### YOUR ASSIGNMENT
After checking the listing below, say how many of its lines contain the string "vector". Only the number is needed.

### DATA TO PROCESS
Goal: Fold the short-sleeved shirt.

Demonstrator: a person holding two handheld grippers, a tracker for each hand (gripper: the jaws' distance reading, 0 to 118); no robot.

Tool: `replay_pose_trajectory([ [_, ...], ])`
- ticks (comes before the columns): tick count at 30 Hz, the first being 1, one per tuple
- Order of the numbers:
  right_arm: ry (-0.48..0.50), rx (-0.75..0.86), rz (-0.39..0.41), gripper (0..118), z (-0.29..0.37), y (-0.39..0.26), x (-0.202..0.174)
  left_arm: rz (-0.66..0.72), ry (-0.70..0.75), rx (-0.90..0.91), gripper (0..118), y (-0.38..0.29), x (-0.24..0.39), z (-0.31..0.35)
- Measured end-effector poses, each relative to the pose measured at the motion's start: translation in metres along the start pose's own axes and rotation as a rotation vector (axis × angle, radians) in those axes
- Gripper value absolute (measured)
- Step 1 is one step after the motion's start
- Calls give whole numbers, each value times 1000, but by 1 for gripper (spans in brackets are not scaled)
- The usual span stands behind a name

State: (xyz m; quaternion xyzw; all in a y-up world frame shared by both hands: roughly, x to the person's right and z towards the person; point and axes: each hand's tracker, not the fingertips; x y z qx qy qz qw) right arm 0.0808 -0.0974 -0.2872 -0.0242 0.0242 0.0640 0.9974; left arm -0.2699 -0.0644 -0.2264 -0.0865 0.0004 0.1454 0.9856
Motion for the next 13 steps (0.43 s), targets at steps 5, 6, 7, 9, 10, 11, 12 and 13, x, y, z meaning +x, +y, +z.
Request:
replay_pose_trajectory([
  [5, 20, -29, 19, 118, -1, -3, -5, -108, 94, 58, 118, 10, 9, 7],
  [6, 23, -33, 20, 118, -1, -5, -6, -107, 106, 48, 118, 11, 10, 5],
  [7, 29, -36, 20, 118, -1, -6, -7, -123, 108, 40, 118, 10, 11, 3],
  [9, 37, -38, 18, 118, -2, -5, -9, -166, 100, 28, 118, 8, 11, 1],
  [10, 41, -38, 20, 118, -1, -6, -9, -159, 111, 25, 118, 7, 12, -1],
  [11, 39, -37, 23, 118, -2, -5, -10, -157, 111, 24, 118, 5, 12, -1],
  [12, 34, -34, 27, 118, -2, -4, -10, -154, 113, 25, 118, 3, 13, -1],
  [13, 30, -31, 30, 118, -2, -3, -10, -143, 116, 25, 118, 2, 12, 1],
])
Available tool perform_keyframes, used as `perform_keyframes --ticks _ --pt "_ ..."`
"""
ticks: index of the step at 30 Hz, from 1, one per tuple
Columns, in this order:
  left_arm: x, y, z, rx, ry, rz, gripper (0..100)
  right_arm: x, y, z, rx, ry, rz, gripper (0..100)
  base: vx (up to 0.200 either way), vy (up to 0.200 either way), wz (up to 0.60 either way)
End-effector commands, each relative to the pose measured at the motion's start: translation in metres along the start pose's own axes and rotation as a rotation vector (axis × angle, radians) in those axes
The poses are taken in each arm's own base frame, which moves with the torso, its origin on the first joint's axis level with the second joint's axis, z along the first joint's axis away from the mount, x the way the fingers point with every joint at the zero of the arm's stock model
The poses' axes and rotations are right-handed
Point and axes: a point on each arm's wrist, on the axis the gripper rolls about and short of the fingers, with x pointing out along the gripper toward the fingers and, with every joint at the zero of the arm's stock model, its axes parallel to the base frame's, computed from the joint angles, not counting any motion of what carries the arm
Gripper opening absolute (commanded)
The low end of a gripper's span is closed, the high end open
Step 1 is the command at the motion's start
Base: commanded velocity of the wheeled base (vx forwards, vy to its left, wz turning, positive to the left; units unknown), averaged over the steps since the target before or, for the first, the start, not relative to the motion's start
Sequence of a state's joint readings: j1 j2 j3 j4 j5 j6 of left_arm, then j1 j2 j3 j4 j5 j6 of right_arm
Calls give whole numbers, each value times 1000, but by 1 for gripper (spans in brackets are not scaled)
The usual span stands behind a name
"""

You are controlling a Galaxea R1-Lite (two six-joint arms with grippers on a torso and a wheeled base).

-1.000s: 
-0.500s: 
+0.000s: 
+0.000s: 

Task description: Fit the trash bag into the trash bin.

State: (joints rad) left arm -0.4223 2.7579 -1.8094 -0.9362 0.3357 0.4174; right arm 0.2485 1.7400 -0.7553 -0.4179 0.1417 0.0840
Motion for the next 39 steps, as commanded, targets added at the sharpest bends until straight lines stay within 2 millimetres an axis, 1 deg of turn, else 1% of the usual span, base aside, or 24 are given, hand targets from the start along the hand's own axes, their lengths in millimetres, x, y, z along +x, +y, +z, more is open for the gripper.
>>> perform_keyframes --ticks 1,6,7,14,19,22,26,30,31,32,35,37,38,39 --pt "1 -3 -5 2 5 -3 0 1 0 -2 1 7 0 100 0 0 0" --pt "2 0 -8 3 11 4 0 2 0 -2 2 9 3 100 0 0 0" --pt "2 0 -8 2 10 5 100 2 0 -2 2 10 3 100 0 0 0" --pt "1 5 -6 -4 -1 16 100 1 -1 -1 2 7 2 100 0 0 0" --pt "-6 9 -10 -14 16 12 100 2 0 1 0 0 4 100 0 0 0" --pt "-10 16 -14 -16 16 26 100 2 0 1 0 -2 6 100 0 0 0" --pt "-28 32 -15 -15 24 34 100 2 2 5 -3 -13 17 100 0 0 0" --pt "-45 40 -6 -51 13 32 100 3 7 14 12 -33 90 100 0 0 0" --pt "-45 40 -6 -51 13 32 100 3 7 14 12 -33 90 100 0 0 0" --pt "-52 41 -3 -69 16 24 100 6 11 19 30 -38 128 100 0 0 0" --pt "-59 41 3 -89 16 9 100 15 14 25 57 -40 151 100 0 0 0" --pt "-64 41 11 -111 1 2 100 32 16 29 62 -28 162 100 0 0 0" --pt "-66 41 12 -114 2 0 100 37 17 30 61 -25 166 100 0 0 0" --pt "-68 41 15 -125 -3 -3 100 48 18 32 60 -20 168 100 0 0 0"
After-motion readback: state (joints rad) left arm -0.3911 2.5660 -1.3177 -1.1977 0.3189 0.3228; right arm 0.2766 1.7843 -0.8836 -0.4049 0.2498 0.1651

### WRITTEN RESPONSE
2